I finally figured out what is happening, but I am not sure what would be
the best way to work around it.

The problem is that with FEATURES=splitdebug the vmlinux binary is being
processed by estrip, which uses debugedit and specifically asks it to
recompute the build id.  However, the bzImage is created from the
vmlinux *before* that, and thus preserves the old build-id.

One option would be to create the vmlinux.debug file manually, but I am
afraid it would duplicate lot of the code from estrip, unless it can
somehow be uses cleanly by the ebuild.  The advantage of this would be
that there is no need for the huge vmlinux file after that and we can
just keep the vmlinux.debug around instead.

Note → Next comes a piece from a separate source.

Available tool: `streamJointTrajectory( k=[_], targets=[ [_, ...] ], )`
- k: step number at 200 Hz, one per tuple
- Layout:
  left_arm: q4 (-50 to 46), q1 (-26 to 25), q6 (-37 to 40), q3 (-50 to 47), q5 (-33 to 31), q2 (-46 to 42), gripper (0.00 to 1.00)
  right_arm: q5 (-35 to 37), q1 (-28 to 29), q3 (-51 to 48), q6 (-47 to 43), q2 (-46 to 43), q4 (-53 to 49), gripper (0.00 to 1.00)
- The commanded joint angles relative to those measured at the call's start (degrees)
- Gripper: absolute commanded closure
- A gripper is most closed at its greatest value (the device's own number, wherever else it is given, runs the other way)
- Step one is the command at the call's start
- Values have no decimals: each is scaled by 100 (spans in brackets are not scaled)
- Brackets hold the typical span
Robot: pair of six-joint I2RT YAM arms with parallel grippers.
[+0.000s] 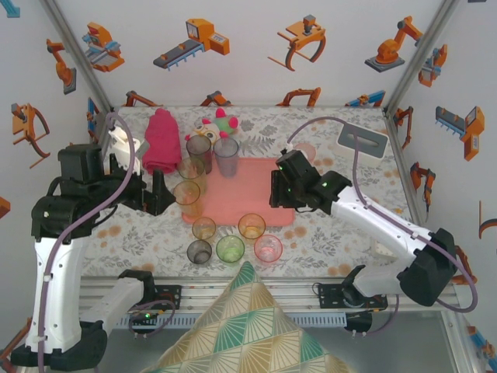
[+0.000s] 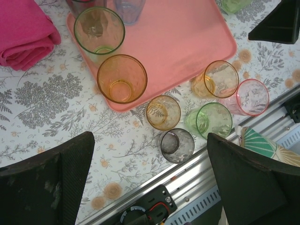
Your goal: Place the glasses into the tray
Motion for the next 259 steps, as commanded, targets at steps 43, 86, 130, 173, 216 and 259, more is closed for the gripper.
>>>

I'll end with a couple of closing questions if I may:

- Does anyone have an idea for some a clean way to do this?

- Is it preferable to use GitHub PRs or this ML for such eclass changes?

- What is exactly the reason for portage using the `-i`/`--build-id`
  option of debugedit?

Thanks and have a nice day,
Martin

On Fri, Jun 10, 2022 at 02:22:00PM +0200, Martin Kletzander wrote:
Hello,

I am trying to make systemtap work with gentoo-kernel (or ideally all
dist kernels) and I got a few steps closer with kernel-build.eclass
modification I sent this week [0].  However there is still one issue and
that is the fact that build-id of the kernel does not match the
installed vmlinux file:

# stap mba_sc.stp
WARNING: Build-id mismatch [man warning::buildid]:
"/usr/src/linux-5.17.13-gentoo-dist/vmlinux" pid 0 address
0xffffffff8a7b572c, expected c43e775aad5e11755bf5cf1329d2240b519e7518
actual 3a757e0a2b0d777762cd4aaf9cac0c40bc8c398c
WARNING: /usr/bin/staprun exited with status: 1
Pass 5: run failed.  [man error::pass5]

I also noticed that when kernel-build.eclass installs the vmlinux file
it also (I presume portage) creates vmlinux.debug using objcopy
--only-keep-debug --compress-debug-sections.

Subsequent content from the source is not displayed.